[Extracted data entries]
--------------------------------

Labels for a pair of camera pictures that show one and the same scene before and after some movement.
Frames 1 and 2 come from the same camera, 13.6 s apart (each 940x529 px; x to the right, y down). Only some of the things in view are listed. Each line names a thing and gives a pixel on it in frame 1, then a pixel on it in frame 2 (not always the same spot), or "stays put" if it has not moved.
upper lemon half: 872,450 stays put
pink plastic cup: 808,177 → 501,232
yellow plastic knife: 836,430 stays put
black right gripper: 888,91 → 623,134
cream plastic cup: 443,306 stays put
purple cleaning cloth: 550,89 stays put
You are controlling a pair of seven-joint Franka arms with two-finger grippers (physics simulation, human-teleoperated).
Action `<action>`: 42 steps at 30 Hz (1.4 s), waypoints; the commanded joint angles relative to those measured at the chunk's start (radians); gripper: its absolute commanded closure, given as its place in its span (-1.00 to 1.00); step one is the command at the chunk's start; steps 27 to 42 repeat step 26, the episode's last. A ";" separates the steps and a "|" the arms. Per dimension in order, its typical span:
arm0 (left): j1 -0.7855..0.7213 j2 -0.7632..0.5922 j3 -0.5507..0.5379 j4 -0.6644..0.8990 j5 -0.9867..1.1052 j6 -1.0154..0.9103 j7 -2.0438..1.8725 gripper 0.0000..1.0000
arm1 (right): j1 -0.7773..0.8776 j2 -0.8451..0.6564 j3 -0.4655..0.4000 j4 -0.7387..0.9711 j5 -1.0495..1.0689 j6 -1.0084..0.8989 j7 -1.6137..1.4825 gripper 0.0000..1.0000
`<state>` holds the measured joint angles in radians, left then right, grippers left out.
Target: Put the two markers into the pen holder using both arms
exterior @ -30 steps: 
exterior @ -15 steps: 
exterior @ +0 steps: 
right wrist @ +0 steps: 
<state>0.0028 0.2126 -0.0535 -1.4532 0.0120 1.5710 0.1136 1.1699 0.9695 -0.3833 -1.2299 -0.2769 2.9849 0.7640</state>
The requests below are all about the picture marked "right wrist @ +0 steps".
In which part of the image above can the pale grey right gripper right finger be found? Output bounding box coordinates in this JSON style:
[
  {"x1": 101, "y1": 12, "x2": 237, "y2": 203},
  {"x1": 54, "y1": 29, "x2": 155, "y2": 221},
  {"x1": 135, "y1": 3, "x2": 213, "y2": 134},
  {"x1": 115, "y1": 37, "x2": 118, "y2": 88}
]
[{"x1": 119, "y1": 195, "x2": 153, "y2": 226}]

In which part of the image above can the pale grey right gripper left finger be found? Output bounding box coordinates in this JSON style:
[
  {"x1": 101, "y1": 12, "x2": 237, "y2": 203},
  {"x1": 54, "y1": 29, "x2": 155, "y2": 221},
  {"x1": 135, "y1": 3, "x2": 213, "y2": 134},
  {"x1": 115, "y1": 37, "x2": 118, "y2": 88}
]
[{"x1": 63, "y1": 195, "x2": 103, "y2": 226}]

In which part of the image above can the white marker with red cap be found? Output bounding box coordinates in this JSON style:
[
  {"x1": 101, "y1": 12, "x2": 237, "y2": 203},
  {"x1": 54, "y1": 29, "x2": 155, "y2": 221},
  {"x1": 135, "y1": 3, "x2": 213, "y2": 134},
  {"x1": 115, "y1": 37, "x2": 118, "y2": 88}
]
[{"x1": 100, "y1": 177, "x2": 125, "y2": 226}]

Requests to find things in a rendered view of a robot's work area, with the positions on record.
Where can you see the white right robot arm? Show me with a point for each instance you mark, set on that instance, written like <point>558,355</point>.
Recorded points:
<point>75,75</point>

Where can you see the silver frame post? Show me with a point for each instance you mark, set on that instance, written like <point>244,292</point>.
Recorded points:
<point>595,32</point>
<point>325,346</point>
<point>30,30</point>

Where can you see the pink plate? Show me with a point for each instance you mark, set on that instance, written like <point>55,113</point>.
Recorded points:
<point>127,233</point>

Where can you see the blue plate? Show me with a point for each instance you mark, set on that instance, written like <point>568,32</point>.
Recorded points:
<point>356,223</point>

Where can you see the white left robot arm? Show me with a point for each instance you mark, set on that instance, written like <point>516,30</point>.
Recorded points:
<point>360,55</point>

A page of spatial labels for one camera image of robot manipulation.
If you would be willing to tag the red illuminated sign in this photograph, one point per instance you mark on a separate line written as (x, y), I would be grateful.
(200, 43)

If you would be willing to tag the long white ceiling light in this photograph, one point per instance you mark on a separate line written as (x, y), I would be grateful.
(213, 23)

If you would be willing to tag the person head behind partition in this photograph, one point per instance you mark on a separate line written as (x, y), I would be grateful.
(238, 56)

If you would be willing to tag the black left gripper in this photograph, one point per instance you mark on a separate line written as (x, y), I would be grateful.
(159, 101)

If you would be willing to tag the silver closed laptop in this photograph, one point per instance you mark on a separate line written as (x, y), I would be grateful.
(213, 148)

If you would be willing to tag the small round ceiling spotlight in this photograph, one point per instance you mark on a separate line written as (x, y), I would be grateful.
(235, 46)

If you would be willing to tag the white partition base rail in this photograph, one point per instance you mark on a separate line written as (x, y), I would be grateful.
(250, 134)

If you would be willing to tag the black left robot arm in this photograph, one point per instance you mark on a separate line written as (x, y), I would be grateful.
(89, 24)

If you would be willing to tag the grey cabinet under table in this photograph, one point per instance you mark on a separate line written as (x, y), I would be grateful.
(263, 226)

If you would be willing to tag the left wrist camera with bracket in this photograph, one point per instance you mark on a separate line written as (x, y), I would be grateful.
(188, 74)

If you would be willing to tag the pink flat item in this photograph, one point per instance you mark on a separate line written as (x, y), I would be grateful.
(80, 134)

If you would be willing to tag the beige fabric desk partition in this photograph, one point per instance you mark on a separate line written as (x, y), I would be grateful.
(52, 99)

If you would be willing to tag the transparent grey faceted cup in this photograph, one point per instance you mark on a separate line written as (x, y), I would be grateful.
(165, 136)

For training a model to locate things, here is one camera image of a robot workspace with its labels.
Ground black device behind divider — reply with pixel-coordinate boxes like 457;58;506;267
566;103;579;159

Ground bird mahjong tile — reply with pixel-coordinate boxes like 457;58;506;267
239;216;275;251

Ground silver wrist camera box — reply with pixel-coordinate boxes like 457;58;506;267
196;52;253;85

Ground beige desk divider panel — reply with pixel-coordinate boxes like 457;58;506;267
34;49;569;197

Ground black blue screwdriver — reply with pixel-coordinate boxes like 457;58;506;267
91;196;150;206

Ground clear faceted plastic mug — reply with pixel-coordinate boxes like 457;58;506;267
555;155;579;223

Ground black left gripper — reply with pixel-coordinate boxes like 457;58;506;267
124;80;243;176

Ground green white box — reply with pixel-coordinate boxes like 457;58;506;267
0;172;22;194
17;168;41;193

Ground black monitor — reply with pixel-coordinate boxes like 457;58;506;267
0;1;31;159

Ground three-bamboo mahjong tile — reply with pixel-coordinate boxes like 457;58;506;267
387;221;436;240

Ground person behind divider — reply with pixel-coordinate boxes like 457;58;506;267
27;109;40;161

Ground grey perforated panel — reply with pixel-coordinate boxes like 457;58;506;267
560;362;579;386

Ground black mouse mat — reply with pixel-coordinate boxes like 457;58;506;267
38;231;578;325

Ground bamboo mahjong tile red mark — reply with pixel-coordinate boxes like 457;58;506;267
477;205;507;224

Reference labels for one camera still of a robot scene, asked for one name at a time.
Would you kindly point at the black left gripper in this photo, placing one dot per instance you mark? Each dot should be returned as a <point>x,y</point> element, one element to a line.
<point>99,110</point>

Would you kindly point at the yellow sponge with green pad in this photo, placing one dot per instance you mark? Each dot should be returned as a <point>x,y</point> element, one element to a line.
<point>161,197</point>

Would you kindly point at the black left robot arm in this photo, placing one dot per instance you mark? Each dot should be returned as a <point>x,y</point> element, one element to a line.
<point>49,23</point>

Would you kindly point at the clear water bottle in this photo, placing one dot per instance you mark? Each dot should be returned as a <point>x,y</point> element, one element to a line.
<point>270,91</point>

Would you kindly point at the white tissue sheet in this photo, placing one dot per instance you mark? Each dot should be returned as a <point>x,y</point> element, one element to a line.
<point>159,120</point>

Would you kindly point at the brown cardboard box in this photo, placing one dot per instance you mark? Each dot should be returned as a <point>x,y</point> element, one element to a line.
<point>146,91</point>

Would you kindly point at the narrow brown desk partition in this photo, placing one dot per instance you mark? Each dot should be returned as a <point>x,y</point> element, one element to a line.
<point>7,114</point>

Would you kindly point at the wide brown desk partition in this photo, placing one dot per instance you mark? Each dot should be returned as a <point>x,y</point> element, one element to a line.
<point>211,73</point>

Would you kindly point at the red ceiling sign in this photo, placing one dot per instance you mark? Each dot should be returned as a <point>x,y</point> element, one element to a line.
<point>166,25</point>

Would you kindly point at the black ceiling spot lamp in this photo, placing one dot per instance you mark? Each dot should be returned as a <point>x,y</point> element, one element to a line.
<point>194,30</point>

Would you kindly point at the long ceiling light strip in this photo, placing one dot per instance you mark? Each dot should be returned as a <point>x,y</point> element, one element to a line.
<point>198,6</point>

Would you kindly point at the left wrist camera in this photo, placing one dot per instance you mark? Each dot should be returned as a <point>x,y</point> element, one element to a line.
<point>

--------------------------------

Task instructions :: Lines above that contain the string "JSON" make up the answer.

Your solution ::
In which part of the image above can the pale grey right gripper right finger be found? Output bounding box coordinates in this JSON style:
In which part of the image above can the pale grey right gripper left finger be found? Output bounding box coordinates in this JSON style:
In which part of the image above can the white marker with red cap be found? Output bounding box coordinates in this JSON style:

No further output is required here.